▶ _Exercise description_
From the line with "Select bin lined" through the final line, transcribe the material below character for character; include no other lines.

▶ _Given records_

<<<<

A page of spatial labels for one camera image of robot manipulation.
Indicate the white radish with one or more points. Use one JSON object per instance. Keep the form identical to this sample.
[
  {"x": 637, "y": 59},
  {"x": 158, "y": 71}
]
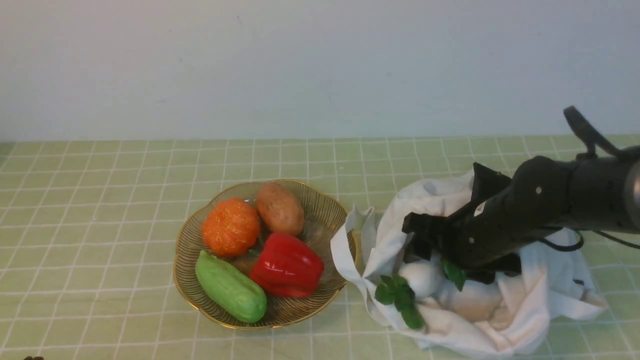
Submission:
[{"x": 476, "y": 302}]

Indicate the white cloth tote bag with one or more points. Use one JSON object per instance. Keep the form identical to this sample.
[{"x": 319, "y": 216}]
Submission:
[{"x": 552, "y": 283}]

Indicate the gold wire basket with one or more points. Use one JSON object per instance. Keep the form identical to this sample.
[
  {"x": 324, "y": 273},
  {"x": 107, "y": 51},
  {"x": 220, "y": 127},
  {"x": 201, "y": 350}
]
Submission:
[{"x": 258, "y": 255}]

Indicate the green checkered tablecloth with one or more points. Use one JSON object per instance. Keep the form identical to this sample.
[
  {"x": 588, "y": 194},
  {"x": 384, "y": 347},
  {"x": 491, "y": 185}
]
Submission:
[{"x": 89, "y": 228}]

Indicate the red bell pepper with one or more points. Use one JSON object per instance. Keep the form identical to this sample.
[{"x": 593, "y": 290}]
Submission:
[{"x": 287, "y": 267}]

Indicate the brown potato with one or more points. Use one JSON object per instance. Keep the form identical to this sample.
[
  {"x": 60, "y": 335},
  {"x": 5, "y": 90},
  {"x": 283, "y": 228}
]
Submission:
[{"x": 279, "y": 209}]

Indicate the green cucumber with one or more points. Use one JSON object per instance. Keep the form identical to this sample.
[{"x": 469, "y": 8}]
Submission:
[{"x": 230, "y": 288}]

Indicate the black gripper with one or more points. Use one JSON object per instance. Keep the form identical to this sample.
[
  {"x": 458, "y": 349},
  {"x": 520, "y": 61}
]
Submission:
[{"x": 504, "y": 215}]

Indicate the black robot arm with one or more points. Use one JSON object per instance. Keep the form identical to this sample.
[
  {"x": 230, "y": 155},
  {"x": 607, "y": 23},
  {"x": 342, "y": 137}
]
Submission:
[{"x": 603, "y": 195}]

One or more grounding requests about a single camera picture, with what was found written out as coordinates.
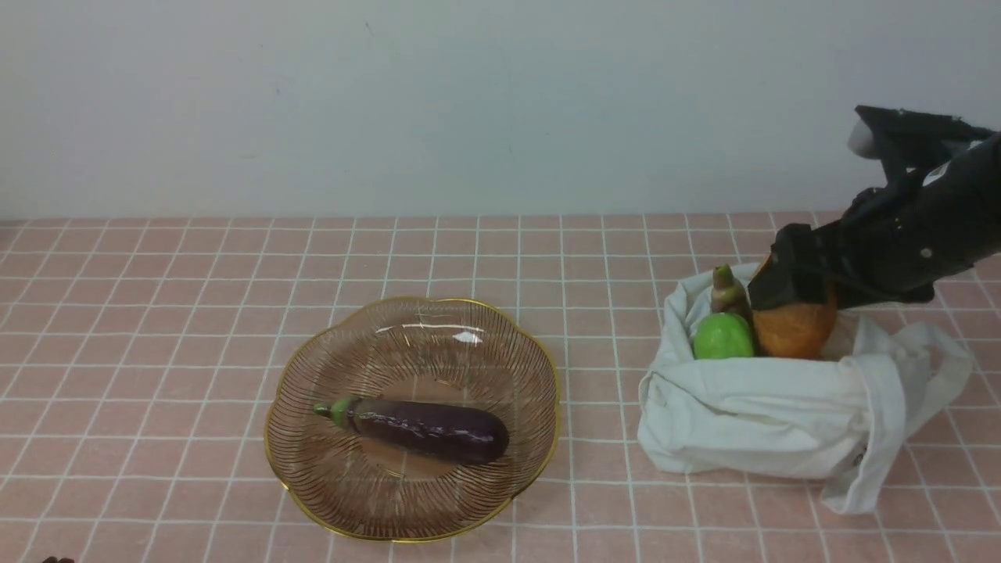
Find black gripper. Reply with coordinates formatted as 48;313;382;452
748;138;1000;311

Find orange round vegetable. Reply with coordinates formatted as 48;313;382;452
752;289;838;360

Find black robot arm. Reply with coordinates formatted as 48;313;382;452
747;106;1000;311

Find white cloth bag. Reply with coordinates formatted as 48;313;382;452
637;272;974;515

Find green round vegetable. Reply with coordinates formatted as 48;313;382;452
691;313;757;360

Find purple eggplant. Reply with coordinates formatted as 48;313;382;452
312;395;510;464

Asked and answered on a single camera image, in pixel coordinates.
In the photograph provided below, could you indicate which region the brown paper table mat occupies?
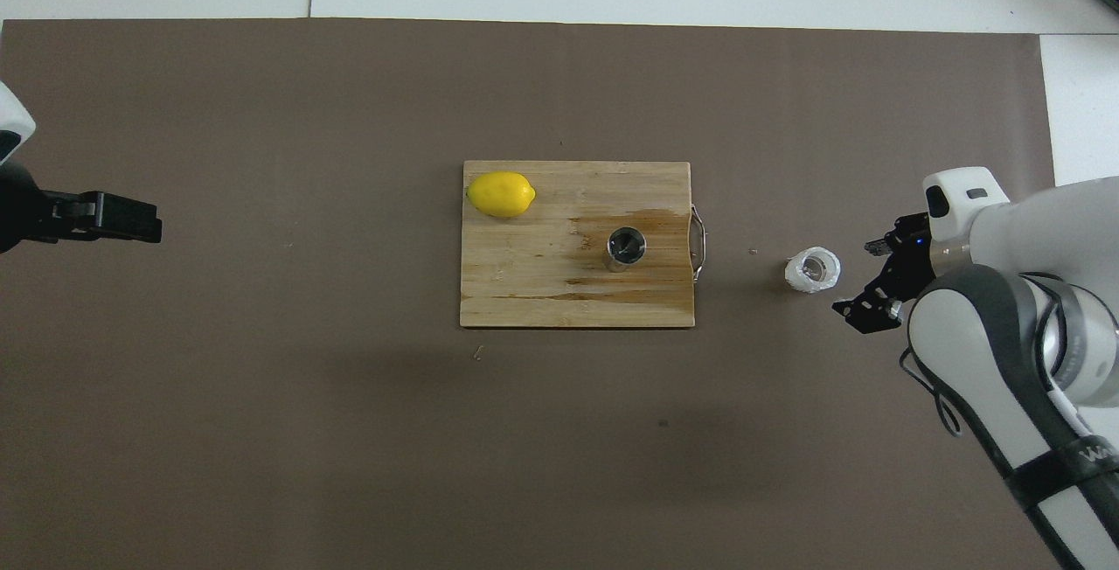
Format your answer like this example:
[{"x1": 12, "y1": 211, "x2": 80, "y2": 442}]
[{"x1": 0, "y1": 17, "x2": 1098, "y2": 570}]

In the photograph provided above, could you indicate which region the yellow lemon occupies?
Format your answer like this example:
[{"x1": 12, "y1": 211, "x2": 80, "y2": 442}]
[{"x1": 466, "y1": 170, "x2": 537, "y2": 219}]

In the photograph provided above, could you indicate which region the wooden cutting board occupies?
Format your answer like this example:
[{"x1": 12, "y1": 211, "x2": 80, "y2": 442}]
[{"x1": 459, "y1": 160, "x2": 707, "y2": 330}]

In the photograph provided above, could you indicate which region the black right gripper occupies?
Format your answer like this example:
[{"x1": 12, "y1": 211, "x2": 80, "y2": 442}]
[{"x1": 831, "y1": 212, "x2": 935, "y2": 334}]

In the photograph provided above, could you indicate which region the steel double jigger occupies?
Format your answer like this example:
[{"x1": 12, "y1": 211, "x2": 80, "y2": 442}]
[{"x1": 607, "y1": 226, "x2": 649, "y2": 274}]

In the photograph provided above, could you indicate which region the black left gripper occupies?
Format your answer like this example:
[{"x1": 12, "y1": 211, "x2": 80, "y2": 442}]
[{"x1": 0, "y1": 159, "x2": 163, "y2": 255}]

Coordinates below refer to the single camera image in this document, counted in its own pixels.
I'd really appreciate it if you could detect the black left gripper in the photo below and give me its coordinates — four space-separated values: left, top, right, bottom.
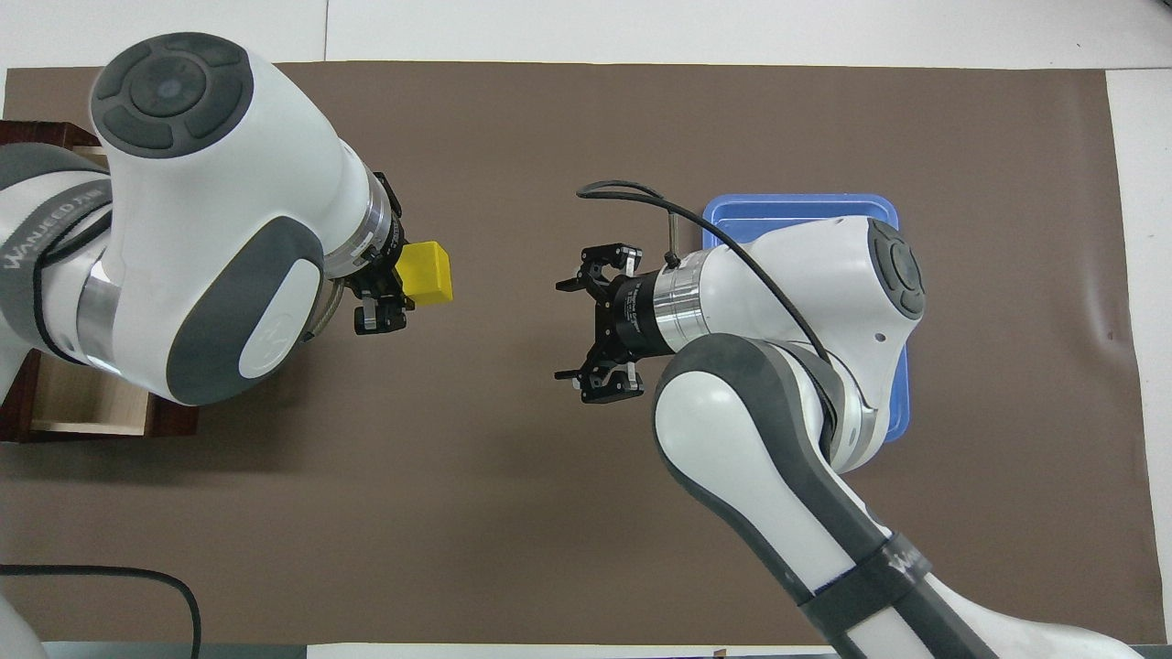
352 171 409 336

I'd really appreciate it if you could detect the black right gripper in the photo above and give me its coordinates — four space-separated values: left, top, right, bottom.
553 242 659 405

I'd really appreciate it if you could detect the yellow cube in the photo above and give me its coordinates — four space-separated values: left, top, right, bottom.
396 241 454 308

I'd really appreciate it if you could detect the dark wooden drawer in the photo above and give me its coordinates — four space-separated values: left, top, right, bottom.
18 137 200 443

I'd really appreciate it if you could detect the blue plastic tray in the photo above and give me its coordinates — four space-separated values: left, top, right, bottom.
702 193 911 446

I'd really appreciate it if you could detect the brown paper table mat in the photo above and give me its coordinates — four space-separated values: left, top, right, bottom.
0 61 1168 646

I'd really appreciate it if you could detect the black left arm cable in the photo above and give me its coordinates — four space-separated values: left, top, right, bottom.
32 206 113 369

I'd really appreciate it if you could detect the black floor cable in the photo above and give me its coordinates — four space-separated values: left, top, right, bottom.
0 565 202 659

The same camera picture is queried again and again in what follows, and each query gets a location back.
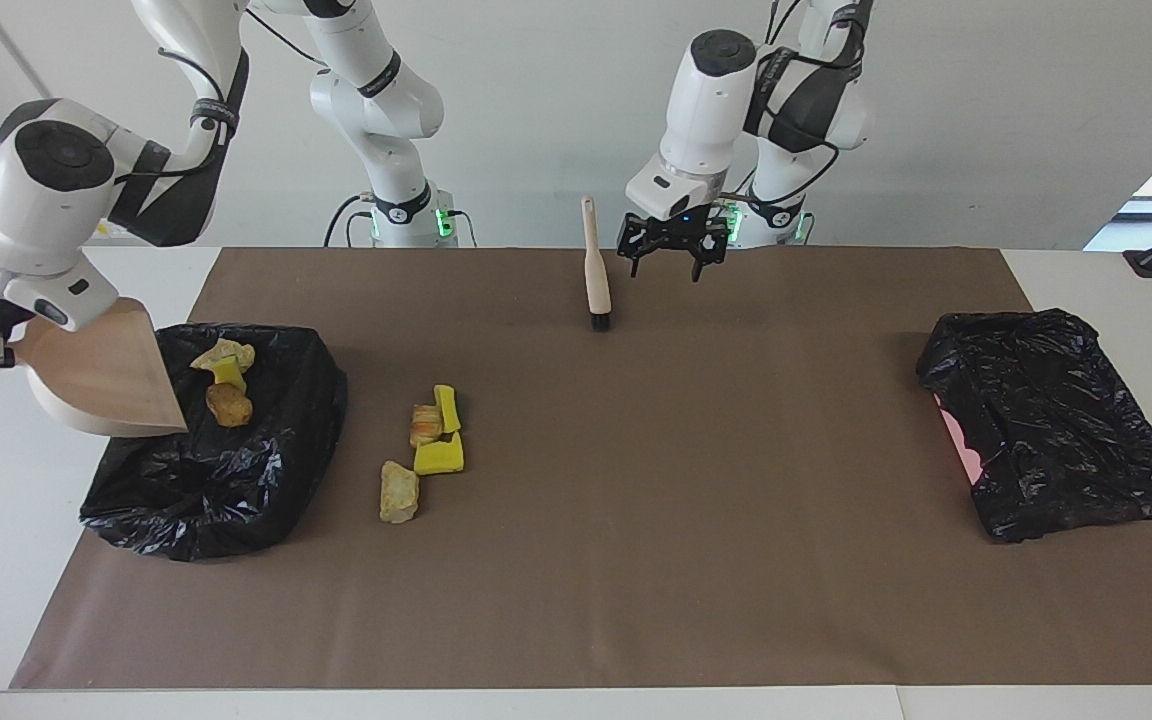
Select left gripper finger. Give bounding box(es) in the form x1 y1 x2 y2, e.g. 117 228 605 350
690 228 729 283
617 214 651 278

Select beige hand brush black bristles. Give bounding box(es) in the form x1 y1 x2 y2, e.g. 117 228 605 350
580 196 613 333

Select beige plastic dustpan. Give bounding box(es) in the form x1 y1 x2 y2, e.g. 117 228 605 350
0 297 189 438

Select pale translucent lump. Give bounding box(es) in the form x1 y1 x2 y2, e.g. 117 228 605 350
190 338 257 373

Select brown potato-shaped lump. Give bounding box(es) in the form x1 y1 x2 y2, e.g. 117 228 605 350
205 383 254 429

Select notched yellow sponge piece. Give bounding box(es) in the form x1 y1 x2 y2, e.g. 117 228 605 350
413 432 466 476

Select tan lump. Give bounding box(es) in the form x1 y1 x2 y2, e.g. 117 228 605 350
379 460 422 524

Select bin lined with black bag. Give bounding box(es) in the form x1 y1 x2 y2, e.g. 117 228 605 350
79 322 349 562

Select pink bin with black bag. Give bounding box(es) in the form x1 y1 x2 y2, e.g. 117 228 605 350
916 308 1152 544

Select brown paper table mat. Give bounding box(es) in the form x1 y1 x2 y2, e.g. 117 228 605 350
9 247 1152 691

>>>>

▶ _Output of the task_
Select bin lined with black bag. Give bounding box(es) in the form x1 y1 x2 y2, e.g. 117 228 605 350
79 322 349 562

Select pink bin with black bag. Give bounding box(es) in the form x1 y1 x2 y2, e.g. 117 228 605 350
916 308 1152 544

Select brown paper table mat. Give bounding box(es) in the form x1 y1 x2 y2, e.g. 117 228 605 350
9 247 1152 691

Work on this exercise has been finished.